Joseph Regenstein Professor
Lab Phone:(773) 834-0660
B.Sc. in Animal Physiology and Neuroscience, University of California at San Diego, 1993
Ph.D. in Evolutionary Genetics, University of California at Berkeley, 2001
Postdoctoral Fellow, Stanford University
The vertebrate immune system has evolved to recognize foreign pathogens or disease in multitudinous ways. This function is mediated predominately by receptors expressed on the immune cell surface that survey their environment for the presence of non-self or altered self. Certain innate immune cells act as the first line of defense, immediately detecting infection or disease and initiating the downstream cascade of an adaptive immune response. Our interests focus on identifying the molecular recognition mechanisms of these cells, and furthermore characterizing the signals to which they are responding.
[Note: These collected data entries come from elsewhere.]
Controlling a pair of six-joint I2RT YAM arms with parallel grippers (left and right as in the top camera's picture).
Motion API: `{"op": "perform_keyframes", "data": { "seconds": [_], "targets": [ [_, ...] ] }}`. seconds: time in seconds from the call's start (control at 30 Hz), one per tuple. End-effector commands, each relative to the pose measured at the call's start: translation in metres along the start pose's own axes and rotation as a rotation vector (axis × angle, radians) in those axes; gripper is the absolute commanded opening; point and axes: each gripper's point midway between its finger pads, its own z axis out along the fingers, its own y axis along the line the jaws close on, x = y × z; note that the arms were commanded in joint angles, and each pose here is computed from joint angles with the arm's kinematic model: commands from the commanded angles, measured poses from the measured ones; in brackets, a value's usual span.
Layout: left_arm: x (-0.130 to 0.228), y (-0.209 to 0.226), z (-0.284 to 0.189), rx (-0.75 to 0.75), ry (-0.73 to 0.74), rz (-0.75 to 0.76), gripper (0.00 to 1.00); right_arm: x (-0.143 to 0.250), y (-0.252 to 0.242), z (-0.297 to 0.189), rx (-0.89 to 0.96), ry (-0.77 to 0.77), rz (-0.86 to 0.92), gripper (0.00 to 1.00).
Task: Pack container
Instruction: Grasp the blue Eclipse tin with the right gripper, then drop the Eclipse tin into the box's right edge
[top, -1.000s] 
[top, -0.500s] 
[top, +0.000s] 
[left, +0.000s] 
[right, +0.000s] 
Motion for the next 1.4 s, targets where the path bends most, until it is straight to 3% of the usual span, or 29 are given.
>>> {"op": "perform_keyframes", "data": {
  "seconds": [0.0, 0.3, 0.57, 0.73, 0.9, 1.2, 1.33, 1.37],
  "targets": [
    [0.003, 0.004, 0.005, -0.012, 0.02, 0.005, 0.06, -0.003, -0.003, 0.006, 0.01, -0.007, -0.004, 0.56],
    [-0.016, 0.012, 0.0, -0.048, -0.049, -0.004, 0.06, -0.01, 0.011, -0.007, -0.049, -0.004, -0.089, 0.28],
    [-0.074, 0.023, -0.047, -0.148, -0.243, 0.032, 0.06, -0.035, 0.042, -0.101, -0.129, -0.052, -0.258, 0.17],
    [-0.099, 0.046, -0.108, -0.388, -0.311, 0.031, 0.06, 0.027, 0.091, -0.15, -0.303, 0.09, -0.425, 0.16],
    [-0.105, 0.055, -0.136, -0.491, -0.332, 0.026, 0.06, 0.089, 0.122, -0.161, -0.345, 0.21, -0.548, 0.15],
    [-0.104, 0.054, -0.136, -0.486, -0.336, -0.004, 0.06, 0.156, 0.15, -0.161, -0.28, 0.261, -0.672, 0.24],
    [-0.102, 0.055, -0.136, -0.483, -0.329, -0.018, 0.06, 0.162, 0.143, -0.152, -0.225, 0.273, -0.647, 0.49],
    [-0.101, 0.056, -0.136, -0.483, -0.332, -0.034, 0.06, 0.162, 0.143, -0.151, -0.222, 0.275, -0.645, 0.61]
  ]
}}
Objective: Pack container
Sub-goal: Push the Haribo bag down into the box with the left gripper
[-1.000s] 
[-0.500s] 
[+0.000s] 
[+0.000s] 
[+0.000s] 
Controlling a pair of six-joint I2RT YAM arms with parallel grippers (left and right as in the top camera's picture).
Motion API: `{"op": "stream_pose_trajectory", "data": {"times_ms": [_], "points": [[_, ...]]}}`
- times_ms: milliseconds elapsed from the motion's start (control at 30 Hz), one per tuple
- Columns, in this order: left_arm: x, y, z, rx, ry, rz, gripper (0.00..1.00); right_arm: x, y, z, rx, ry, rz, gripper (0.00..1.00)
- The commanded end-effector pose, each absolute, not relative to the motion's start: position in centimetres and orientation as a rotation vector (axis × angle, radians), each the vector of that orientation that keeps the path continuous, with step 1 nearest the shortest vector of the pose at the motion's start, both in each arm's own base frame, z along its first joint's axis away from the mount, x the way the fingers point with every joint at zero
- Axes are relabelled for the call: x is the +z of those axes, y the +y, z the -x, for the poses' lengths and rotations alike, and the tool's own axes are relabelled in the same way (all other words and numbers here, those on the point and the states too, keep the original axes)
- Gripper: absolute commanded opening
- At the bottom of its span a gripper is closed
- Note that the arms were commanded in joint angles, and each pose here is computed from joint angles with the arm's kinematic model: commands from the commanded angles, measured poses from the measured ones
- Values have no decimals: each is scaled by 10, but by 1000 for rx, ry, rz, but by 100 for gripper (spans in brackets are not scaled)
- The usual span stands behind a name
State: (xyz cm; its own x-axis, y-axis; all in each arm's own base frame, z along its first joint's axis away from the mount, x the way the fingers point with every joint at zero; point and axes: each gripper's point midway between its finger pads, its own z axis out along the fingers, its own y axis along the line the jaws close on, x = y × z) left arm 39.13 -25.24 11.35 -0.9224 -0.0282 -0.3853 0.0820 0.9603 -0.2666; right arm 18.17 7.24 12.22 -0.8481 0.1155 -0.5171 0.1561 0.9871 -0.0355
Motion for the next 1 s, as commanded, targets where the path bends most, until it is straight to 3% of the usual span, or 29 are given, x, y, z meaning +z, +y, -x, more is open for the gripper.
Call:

We focus predominantly on nonconventional T cells, such as gamma delta T cells and those that respond to nonclassical or MHC-like proteins. These T cells typically reside in tissue compartments that are initial sites of infection such as the digestive and reproductive tracts, as well as the epidermis. These cells proliferate during infection, however it is unclear to what stimulus they are responding and what their function is in mediating the response to infection. Our goal is to identify these signals and characterize them biochemically and structurally through recombinant protein expression, biophysical analysis such as surface plasmon resonance (SPR) and finally structurally to understand the molecular contacts that allow the specific recognition of their signals. We also complement our molecular approaches with functional assays to expand our understanding of the functions these cells perform in vivo.